§ Instructions to follow:
Across the records below, count the lines that contain "more" and write down only the count.

§ Source material:

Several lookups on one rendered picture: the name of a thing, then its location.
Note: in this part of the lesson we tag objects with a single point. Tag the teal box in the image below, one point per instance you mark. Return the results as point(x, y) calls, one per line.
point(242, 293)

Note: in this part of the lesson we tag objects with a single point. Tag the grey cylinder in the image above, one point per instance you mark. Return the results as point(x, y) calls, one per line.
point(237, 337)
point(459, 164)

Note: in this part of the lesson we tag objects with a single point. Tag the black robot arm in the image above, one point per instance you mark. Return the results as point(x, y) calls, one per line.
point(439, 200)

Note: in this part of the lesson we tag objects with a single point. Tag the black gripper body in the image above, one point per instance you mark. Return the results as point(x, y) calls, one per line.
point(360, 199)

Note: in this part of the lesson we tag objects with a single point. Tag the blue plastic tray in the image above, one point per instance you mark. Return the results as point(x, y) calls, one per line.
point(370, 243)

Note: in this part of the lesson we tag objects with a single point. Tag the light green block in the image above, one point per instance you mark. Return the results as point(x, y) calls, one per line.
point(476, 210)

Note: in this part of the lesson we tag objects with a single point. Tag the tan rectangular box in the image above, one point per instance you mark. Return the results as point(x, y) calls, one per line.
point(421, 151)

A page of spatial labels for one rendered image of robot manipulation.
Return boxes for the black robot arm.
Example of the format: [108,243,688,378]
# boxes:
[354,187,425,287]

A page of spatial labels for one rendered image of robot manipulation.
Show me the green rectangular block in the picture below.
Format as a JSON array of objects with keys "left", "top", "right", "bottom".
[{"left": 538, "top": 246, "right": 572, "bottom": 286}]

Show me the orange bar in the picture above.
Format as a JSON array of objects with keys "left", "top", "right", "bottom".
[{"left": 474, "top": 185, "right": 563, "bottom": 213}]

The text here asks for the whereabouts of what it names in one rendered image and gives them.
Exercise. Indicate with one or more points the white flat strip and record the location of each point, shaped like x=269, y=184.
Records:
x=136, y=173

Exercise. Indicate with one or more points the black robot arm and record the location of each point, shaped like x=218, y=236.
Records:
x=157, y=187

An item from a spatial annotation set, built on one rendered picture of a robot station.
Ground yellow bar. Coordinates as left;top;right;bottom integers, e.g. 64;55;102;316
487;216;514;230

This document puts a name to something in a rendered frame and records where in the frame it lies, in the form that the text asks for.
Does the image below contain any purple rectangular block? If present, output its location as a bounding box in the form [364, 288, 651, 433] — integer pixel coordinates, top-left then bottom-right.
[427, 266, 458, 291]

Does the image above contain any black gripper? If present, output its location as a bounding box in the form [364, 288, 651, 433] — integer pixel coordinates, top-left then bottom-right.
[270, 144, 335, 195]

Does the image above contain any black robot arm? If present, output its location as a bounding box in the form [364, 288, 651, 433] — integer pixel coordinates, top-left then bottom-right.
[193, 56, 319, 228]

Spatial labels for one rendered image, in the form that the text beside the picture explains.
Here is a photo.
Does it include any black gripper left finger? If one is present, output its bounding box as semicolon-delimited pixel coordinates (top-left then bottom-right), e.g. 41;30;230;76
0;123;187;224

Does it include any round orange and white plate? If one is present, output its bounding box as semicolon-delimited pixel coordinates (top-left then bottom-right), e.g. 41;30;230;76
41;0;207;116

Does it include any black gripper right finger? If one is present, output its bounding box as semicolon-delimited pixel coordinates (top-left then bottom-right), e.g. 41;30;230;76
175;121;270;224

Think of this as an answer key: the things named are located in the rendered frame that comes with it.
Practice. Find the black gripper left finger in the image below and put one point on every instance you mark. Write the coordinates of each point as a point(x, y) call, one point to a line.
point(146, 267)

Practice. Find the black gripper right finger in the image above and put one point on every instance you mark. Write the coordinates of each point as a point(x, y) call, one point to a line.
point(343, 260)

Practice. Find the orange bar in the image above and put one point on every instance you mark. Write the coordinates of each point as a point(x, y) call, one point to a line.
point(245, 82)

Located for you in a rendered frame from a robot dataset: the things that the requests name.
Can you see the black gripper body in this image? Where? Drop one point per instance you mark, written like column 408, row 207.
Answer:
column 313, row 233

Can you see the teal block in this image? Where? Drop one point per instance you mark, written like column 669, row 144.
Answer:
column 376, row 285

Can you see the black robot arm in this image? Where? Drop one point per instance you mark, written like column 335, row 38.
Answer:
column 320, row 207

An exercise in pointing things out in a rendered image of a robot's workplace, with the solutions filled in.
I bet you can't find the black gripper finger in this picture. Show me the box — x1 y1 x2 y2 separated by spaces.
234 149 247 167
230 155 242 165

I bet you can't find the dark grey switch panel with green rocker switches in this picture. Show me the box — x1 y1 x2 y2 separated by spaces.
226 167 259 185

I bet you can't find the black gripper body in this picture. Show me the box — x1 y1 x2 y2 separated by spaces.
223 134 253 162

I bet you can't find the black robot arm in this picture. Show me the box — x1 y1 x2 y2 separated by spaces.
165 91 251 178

§ Solution to this task:
2